#### RECORDS FOR THIS EXERCISE:
···

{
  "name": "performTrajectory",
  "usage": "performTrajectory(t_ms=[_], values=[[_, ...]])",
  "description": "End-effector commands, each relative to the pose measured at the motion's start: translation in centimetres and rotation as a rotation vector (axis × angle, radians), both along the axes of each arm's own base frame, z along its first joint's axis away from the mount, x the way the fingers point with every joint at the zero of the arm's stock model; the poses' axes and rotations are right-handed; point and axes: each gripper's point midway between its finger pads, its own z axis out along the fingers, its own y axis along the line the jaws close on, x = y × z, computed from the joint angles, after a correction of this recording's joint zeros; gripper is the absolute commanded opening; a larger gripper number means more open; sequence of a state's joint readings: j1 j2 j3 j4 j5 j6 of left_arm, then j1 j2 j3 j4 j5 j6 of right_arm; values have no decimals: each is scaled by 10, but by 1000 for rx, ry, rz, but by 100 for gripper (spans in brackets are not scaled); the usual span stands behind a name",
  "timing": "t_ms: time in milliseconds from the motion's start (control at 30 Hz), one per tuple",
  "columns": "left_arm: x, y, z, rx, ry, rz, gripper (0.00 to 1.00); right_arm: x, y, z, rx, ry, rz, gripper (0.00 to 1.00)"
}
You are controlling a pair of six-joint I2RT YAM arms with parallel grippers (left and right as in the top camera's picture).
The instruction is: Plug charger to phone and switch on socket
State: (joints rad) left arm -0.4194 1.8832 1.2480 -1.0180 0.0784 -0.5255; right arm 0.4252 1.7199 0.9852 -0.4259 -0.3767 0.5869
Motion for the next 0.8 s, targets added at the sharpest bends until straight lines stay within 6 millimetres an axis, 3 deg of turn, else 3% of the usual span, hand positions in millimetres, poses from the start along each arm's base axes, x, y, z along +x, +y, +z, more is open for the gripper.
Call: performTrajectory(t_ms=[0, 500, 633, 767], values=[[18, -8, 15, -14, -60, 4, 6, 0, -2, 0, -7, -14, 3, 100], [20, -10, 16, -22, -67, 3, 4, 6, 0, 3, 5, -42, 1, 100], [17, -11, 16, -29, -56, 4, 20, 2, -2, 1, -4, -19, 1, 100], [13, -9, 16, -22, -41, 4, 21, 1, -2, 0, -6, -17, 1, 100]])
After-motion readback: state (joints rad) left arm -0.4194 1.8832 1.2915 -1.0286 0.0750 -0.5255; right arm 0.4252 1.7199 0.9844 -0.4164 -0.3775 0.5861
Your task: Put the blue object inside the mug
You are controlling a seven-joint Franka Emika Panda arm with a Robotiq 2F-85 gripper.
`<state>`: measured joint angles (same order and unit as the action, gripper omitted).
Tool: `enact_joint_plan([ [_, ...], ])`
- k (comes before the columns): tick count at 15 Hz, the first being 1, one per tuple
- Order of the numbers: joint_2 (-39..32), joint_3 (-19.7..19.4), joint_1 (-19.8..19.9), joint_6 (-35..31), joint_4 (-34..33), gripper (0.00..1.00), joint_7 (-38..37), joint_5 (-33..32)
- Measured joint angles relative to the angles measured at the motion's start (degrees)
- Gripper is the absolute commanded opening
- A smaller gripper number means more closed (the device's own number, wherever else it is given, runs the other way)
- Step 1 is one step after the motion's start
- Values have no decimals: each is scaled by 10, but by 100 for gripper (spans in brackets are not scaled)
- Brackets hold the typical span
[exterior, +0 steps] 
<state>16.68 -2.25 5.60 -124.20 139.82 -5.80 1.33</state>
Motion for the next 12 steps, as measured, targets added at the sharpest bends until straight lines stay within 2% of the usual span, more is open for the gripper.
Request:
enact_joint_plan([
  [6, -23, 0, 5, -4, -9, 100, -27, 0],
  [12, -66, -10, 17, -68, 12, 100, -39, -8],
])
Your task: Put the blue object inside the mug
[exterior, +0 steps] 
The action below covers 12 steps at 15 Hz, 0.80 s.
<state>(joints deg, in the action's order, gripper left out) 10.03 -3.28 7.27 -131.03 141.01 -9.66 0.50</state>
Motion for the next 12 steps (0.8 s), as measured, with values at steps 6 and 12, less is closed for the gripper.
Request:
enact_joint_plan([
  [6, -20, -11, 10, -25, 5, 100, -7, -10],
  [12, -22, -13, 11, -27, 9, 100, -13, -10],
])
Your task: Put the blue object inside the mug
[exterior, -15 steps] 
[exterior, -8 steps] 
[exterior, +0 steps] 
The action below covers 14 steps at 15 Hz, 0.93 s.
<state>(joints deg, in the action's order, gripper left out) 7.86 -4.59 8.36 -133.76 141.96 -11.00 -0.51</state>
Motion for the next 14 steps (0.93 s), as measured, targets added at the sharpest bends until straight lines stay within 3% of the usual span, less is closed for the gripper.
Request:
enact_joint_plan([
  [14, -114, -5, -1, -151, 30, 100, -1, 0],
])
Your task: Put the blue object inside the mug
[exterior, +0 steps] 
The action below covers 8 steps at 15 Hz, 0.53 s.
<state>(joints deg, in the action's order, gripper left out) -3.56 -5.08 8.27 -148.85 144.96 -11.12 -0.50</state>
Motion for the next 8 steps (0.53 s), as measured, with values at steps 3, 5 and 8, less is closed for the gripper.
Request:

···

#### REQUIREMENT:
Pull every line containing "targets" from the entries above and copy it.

#### TASK ANSWER:
Motion for the next 0.8 s, targets added at the sharpest bends until straight lines stay within 6 millimetres an axis, 3 deg of turn, else 3% of the usual span, hand positions in millimetres, poses from the start along each arm's base axes, x, y, z along +x, +y, +z, more is open for the gripper.
Motion for the next 12 steps, as measured, targets added at the sharpest bends until straight lines stay within 2% of the usual span, more is open for the gripper.
Motion for the next 14 steps (0.93 s), as measured, targets added at the sharpest bends until straight lines stay within 3% of the usual span, less is closed for the gripper.

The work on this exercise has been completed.